__Listed entries__
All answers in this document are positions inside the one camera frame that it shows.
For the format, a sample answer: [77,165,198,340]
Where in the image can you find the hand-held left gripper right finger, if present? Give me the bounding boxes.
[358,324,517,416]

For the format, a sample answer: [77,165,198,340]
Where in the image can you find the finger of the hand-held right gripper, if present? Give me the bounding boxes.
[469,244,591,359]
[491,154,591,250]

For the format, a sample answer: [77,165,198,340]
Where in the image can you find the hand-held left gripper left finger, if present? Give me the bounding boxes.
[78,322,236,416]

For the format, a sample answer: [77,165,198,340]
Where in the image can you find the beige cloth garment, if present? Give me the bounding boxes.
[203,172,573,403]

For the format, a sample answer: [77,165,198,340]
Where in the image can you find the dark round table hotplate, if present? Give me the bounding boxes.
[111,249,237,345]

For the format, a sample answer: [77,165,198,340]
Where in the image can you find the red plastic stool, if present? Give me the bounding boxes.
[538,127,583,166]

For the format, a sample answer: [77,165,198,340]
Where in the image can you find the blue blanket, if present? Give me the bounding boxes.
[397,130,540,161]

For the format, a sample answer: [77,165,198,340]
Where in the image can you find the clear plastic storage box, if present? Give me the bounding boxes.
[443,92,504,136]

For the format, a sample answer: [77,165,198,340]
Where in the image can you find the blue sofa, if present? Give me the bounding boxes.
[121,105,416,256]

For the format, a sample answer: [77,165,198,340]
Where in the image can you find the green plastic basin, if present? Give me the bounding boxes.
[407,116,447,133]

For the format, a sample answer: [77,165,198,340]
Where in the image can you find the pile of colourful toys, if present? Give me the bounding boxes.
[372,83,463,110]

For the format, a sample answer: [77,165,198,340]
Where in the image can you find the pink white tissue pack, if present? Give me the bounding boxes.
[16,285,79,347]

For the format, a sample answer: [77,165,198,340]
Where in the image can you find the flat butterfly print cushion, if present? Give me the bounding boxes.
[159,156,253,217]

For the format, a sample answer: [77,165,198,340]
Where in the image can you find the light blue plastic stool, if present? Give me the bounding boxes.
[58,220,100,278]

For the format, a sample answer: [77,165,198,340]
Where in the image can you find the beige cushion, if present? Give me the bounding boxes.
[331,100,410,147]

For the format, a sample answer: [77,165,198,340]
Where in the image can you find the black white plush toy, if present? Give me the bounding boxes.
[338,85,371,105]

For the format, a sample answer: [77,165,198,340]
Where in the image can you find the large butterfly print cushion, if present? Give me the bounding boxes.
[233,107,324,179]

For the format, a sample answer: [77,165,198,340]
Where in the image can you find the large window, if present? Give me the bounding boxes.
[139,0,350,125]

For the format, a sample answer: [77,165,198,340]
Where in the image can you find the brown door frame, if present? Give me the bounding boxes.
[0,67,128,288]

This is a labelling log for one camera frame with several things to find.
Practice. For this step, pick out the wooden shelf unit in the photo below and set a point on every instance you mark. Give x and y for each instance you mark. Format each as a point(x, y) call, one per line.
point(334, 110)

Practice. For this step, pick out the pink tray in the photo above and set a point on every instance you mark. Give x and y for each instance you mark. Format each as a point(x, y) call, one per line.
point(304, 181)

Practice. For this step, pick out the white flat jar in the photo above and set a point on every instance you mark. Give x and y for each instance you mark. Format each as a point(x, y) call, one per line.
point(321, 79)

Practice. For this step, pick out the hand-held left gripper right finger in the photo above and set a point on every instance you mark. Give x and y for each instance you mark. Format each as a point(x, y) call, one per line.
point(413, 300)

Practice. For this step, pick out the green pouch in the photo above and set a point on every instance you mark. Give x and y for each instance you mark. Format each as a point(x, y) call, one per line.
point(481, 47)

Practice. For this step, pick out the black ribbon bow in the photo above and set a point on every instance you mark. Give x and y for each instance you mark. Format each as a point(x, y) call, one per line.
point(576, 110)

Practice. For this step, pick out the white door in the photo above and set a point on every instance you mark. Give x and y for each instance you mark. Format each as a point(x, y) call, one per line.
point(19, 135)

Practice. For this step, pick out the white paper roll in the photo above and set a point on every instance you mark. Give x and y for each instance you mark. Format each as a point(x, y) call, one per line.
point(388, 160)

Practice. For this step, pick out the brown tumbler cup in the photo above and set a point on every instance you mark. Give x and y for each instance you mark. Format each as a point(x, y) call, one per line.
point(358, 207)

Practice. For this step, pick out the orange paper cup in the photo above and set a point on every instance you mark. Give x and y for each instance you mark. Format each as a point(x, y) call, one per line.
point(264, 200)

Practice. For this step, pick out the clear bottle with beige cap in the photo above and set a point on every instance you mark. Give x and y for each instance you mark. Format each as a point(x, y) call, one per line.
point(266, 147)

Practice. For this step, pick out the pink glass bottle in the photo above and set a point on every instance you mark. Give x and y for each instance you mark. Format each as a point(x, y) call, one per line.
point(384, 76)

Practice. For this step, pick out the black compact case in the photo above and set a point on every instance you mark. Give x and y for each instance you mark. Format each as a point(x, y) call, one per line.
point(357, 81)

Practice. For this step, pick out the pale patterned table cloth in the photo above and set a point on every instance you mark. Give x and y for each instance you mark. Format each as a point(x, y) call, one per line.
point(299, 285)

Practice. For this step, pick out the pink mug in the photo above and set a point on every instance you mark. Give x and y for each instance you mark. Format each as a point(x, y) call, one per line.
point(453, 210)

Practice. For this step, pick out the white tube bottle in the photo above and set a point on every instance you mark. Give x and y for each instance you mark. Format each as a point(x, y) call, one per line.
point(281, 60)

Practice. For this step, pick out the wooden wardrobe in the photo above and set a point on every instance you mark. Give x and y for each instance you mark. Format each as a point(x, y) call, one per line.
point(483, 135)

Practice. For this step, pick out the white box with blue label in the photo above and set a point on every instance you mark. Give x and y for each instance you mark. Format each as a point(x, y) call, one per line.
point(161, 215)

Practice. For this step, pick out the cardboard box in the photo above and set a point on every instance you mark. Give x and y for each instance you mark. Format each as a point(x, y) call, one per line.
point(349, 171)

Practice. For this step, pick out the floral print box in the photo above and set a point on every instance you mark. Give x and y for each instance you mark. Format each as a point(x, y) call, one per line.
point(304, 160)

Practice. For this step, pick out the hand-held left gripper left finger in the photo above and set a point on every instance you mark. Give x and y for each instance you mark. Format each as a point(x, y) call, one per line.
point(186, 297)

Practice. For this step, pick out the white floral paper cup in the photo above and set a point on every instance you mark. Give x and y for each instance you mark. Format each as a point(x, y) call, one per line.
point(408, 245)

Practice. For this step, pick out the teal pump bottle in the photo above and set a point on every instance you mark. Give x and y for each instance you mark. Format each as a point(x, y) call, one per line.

__Exercise details__
Using the records above, report each line with the string "camera".

__Response__
All answers in this document are positions inside the one camera frame that it shows.
This is a labelling log for one camera frame with several things to find.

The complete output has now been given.